Perhaps the brightest glimmer of hope shining a light in the face of darkness has been the courage shown by Congolese women and girls who have dedicated their lives to ending the culture of impunity and bringing peace to the Democratic Republic of Congo.
One such woman is Denise Siwatula, a young human rights attorney in Goma who works with Synergie, a coalition of organizations providing services to survivors of sexual violence. The Enough Project's Raise Hope for Congo campaign has profiled Denise in its new video series, "I Am Congo," that highlights voices from individuals who live amid the ongoing conflict in eastern Congo, a place that has been called 'the rape capital' of the world.
Congo has experienced some of the highest levels of sexual violence in the world and the eastern parts are most affected. Rape is frequently used as a weapon of war. In 2010, I travelled to North Kivu in eastern Congo where Denise works, a province which has been ravaged by conflict and widespread sexual violence. A 70-year old woman who shared her story told me how she had tried—in vain—to convince the rapists to leave her alone, pointing out to the perpetrators that they could be her own grand-children. Women are not considered to have much value in a society where sexual violence is the norm and justice for perpetrators is the exception. A young woman explained to me that in eastern Congo, "A dead rat is worth more than the body of a woman."
Impunity reigns in the region as most perpetrators of sexual violence acts continue to walk unpunished without any repercussions for their crimes. The absence of justice has long-lasting effects on the whole society and is an impediment to restoring peace and security in the region.
However, the initial steps toward holding perpetrators accountable are encouraging. In less than a year, more than 250 trials of elements of national security forces were held with the assistance of the United Nations. In February 2011, a military court in Baraka handed down a landmark verdict that found Lt. Col. Kibibi Mutware guilty of crimes against humanity including rape. This shows that accountability for sexual violence in Congo is possible.
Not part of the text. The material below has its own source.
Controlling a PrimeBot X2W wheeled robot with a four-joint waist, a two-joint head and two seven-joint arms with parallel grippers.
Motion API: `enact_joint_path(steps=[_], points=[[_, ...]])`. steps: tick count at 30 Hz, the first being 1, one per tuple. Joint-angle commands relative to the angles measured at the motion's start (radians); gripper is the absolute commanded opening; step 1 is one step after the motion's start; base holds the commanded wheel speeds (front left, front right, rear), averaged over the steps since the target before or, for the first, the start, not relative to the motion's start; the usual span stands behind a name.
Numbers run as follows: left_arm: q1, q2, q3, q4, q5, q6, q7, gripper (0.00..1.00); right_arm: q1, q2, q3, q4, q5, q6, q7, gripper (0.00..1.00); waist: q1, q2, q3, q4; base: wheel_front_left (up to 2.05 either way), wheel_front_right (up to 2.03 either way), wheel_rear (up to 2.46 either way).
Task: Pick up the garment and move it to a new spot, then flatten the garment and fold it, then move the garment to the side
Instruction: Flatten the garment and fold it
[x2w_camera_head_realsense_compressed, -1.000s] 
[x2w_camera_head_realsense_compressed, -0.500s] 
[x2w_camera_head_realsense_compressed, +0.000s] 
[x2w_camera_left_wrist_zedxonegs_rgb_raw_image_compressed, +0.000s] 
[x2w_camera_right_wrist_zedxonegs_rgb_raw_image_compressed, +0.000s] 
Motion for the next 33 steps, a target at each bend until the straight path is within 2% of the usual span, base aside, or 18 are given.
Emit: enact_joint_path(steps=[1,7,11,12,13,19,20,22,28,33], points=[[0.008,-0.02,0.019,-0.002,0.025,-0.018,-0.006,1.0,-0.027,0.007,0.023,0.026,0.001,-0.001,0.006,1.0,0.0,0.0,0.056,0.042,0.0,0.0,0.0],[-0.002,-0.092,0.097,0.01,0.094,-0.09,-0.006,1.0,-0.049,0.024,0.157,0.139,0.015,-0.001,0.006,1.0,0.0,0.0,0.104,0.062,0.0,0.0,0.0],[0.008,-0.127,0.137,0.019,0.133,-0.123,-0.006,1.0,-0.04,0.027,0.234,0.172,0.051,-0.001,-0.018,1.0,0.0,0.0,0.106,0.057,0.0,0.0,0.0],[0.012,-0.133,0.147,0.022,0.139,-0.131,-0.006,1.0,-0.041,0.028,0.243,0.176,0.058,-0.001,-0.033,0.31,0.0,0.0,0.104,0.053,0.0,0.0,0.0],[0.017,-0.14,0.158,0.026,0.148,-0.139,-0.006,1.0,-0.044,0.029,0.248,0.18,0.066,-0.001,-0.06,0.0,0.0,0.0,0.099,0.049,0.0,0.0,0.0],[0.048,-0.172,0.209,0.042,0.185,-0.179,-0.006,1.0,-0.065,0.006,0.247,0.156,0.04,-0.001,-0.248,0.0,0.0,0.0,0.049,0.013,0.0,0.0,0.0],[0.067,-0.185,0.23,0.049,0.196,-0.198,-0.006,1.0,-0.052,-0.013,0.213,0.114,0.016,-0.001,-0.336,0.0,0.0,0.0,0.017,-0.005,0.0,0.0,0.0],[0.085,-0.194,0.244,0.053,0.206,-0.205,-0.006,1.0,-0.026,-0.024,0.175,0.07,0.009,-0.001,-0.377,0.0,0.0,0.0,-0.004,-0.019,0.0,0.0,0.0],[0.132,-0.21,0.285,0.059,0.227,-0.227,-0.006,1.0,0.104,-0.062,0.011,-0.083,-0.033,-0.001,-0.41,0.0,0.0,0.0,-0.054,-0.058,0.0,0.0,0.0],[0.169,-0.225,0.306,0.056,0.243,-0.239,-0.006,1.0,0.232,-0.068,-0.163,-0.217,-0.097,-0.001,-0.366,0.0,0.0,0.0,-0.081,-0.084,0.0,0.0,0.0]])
And that is the dream of Denise. She was one of a handful of women who graduated from her law school class of more than 100 students and has since then devoted her career to bringing justice to victims of sexual violence. Denise embodies another kind of Congolese woman than the one usually portrayed in media: She is strong and determined to continue the fight for justice. Despite the various challenges she faces on a daily basis -- the financial burden on women to maneuver the legal system, the lack of support from authorities, the emotional toll her clients face recounting their story time and again, and the bribery that has become commonplace in Congo's justice system -- she is challenging the status quo with the belief that a better justice system can exist and perpetrators must be held accountable.
Last year, Denise won seven convictions out of the 26 rape cases she tried. However, she continues to fight against the rampant sexual violence in Congo and is an embodiment of the fortitude and resilience of women challenging the assumption of what it's like to live in what has repeatedly been called the rape capital of the world.
Margot Wallström is the U.N.'s Special Representative of the Secretary-General on Sexual Violence in Conflict, former Vice President of the European Commission and Chair of the Council of Women World Leaders' Ministerial Initiative.